Visser, who traveled from New Zealand for the ruling, had also laid the groundwork to prepare Morgan for release in the Norwegian town of Stoe.
"We are very satisfied with today's ruling, which is what's best for Morgan," said dolphinarium spokesman Bert van Plateringen. He said the cost of the rescue, upkeep and transfer of Morgan would be "upward of a million euros" (dollars) and that the dolphinarium would not profit from having had her.
He said the transfer would take place within several days.
Morgan was found starving and weak in shallow North Sea water off the Dutch coast in June 2010. She was estimated to be about 2 years old, weighing just 400 kilograms (880 pounds).
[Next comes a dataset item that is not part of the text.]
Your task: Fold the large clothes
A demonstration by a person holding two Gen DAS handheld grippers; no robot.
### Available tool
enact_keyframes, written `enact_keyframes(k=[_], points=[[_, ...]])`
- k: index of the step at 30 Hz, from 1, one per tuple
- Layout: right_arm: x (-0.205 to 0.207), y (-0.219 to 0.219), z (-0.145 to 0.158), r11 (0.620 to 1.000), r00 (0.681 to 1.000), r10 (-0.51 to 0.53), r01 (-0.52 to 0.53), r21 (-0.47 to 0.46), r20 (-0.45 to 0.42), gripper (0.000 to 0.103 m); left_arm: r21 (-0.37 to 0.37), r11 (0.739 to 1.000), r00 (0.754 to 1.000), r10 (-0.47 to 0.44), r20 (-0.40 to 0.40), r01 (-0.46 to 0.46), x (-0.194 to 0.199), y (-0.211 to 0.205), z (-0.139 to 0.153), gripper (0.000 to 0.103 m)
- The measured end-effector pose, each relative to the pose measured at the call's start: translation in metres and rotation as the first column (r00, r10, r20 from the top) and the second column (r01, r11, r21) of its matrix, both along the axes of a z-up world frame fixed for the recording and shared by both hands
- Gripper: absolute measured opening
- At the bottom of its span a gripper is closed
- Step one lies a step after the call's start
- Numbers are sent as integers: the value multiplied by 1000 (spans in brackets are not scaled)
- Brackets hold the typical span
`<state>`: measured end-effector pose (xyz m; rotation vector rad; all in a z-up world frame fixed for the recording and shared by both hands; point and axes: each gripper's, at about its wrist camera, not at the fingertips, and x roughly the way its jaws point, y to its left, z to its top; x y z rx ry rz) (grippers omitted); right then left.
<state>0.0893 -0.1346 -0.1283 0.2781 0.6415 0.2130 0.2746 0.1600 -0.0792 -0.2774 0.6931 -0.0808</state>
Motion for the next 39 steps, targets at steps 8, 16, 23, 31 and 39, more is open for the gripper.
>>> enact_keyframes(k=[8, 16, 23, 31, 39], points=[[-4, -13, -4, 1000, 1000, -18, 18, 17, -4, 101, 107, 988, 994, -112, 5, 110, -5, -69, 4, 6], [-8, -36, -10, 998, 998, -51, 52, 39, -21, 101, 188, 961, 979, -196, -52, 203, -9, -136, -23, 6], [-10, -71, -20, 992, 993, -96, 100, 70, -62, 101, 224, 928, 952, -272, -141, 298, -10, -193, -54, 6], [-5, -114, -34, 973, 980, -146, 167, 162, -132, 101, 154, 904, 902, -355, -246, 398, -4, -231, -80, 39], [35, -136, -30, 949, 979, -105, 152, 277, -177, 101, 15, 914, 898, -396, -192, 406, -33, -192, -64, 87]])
By July of this year she was in good health and had more than doubled her weight.
International treaties prohibit the trade of killer 'whales' _ which are actually classified as oceangoing dolphins _ without difficult-to-obtain exemption permits. Fewer than 50 orcas are held in captivity worldwide and the bulk of them are owned by SeaWorld, a subsidiary of U.S. private equity giant BlackRock.
Orcas are the largest species within the dolphin family and one of the world's most powerful predators, hunting in pods to feast on animals such as seals, sea lions and even whales. The killer whales' distinctive traits include sophisticated problem-solving and communicative abilities, and their formation of complex communities.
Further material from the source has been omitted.